12600 Hill Country Boulevard, Suite R-100
Austin, TX 78738
Attention: Chris Eng, Senior Vice President, General Counsel & Chief Risk Officer
Dear Chris:
Reference is made to that certain Real Estate Purchase and Sale Agreement, dated as of June 2, 2015, by and among the sellers listed on Schedule 1 attached thereto (each a “Seller” and collectively the “Sellers”), Summit Hotel OP, LP (“Summit”) and American Realty Capital Hospitality Portfolio SMT, LLC (the “Original Purchaser”), as amended pursuant to that certain letter agreement dated as of July 15, 2015 (the “July 15 Letter Agreement”), that certain letter agreement dated as of August 21, 2015 (the “August 21 Letter Agreement”), that certain letter agreement dated as of October 20, 2015 (the “October 20 Letter Agreement”), that certain extension notice dated as of October 26, 2015 (the “Extension Notice”) and that certain reinstatement agreement dated as of February 11, 2016 (the “Reinstatement Agreement,” and collectively with the July 15 Letter Agreement, the August 21 Letter Agreement, the October 20 Letter Agreement and the Extension Notice, the “Purchase Agreement”).
Pursuant to the Reinstatement Agreement, American Realty Capital Hospitality Portfolio SMT ALT, LLC (the “Purchaser”) replaced the Original Purchaser under the Purchase Agreement.
Sellers and Purchaser desire to change the definition of Closing Date and have agreed to further amend the Purchase Agreement to reflect such modification on the terms and conditions set forth in this letter agreement (this “Letter Agreement”).
NOW, THEREFORE, for good and valuable consideration, the receipt and sufficiency of which are hereby acknowledged, and intending to be legally bound, Sellers, Summit and Purchaser hereby agree that the Purchase Agreement shall be amended and modified in accordance with Section 14.4 thereof as follows:
1. New Closing Date. The definition of “Closing Date” in Section 4.1 of the Purchase Agreement is hereby amended by deleting the words “December 30, 2016” and replacing them with the words “January 10, 2017”.

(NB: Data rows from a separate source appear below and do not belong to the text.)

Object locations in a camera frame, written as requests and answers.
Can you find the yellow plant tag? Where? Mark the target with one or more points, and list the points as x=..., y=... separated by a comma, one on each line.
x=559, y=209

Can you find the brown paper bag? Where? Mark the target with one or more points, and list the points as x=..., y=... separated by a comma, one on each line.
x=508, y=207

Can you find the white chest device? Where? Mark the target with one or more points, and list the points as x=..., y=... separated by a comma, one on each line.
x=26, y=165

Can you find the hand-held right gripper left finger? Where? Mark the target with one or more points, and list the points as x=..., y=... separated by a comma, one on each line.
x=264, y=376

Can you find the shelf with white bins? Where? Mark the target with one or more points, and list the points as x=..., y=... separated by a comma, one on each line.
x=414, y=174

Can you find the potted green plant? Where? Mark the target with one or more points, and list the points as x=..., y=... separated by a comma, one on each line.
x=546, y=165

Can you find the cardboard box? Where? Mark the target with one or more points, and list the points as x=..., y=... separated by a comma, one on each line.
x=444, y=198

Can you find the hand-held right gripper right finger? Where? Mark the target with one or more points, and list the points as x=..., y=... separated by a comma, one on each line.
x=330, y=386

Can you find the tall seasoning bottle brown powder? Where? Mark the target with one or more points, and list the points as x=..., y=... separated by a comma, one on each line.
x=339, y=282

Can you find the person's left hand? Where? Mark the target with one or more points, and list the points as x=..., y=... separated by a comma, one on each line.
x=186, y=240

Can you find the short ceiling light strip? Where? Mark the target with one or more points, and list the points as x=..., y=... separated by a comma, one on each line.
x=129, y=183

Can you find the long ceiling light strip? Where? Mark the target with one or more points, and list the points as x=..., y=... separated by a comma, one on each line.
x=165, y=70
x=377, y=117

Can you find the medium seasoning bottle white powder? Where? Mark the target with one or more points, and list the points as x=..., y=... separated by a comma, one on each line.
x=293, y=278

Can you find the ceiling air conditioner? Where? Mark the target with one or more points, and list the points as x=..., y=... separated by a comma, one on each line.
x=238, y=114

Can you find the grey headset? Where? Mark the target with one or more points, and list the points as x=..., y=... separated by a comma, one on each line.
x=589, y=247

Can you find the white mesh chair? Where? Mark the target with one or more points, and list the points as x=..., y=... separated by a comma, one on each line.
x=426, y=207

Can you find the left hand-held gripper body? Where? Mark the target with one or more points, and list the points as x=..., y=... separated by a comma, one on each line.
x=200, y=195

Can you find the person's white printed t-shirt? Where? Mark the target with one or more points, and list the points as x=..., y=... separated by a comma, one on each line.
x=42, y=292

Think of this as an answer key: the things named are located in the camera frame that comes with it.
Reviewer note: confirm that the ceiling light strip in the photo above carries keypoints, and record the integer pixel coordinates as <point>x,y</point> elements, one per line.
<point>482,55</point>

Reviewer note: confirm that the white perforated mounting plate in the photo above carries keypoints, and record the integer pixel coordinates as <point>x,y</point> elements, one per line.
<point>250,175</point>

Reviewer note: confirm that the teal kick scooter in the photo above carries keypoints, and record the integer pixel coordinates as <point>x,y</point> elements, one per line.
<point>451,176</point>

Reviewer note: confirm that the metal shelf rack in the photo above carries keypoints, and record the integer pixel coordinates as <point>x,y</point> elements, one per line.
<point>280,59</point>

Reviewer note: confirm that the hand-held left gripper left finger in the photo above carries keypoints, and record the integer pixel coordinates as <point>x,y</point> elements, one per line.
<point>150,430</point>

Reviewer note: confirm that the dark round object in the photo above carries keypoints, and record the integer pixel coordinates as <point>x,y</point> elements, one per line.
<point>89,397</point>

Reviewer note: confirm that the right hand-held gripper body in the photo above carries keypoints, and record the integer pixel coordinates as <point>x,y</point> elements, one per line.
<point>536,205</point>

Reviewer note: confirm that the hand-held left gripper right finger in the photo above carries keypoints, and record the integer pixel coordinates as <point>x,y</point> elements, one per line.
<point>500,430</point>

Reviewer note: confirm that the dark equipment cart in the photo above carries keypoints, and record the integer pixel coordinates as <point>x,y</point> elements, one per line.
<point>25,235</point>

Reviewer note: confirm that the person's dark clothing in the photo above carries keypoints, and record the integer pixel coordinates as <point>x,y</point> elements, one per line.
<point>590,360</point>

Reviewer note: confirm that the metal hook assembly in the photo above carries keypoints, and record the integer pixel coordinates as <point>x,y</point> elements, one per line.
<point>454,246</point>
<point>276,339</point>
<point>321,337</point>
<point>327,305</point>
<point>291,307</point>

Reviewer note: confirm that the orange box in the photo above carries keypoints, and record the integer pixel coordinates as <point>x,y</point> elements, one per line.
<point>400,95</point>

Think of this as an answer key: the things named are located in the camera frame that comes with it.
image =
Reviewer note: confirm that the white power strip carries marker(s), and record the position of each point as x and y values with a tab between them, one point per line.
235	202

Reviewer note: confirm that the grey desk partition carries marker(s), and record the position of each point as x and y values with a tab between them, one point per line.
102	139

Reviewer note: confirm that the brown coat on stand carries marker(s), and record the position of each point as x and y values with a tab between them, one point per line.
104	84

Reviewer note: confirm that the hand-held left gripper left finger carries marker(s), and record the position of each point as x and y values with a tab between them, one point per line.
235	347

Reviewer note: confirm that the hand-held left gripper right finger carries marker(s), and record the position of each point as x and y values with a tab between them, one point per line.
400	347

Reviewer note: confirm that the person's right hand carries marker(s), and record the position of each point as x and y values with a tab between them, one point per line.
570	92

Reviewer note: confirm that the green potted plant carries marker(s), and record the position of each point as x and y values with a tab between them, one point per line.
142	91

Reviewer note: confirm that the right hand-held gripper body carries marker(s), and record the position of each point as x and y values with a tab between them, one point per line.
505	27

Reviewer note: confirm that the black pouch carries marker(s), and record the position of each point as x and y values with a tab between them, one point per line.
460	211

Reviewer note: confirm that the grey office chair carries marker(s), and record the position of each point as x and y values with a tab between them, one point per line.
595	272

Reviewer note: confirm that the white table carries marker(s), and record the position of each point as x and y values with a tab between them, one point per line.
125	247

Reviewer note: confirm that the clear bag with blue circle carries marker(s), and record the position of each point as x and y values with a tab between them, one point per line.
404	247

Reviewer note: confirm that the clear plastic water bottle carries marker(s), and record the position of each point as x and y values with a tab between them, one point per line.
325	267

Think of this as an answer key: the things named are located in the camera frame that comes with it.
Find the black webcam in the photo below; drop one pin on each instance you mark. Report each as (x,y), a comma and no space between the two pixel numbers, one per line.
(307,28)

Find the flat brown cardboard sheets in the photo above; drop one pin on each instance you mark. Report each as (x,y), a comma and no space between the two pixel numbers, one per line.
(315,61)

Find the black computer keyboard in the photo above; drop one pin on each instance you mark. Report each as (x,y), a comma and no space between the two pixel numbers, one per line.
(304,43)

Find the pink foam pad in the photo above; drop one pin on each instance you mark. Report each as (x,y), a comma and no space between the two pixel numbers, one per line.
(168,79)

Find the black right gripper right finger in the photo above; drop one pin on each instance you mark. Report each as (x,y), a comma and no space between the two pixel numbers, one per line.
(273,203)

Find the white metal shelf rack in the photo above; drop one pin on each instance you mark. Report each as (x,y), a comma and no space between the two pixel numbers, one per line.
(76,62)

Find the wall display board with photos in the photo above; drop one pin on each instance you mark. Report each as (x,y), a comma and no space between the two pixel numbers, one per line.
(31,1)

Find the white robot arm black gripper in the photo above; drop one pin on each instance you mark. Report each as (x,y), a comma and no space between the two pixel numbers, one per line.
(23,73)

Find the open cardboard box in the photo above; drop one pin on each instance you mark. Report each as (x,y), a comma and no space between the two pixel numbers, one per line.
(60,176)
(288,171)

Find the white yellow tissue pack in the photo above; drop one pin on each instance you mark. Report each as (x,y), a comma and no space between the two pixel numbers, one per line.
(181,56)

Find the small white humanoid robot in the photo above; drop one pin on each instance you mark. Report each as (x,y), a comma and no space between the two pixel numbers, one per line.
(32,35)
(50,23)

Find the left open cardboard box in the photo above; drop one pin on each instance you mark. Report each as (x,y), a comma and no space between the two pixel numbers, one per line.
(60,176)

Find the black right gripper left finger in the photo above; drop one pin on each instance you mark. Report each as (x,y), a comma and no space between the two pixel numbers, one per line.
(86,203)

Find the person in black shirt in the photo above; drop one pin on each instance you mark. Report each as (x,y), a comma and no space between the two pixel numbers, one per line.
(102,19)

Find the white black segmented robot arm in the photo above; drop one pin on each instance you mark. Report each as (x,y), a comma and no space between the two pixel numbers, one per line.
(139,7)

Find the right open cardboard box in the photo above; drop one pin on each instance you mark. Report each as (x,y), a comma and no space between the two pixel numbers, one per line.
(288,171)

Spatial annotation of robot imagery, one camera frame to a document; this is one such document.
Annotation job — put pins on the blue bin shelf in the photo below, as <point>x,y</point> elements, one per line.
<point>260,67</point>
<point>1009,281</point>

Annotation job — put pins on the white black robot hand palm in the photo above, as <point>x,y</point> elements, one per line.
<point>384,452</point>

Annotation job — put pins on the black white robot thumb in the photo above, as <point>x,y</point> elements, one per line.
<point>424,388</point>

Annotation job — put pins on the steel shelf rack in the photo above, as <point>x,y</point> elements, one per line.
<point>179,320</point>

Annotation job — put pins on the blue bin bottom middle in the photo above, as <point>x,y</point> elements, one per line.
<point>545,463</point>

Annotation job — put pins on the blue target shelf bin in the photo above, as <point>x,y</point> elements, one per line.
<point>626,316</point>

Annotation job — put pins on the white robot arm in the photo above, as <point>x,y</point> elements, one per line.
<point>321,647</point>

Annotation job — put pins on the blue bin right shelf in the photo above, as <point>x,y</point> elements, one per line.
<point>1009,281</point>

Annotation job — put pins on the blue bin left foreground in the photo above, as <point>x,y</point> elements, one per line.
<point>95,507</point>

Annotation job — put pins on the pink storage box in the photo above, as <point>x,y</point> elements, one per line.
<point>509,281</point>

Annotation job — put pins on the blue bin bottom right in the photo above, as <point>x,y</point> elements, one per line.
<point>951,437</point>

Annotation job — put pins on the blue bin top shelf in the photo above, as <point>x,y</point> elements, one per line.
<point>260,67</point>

2. Ratification. The Sellers and Purchaser ratify and confirm the continued force and effect of the Purchase Agreement, as modified by this Letter Agreement. The Sellers and Purchaser agree that all terms and provisions of the Purchase Agreement shall be and remain in full force and effect as therein written, except as otherwise expressly provided herein.
3. Binding Effect. This Letter Agreement shall be binding upon and inure to the benefit of the Parties and their respective successors and assigns.
4. Counterparts. This Letter Agreement may be executed in any number of counterparts, each of which shall be deemed an original, and all of which taken together shall constitute one and the same Letter Agreement.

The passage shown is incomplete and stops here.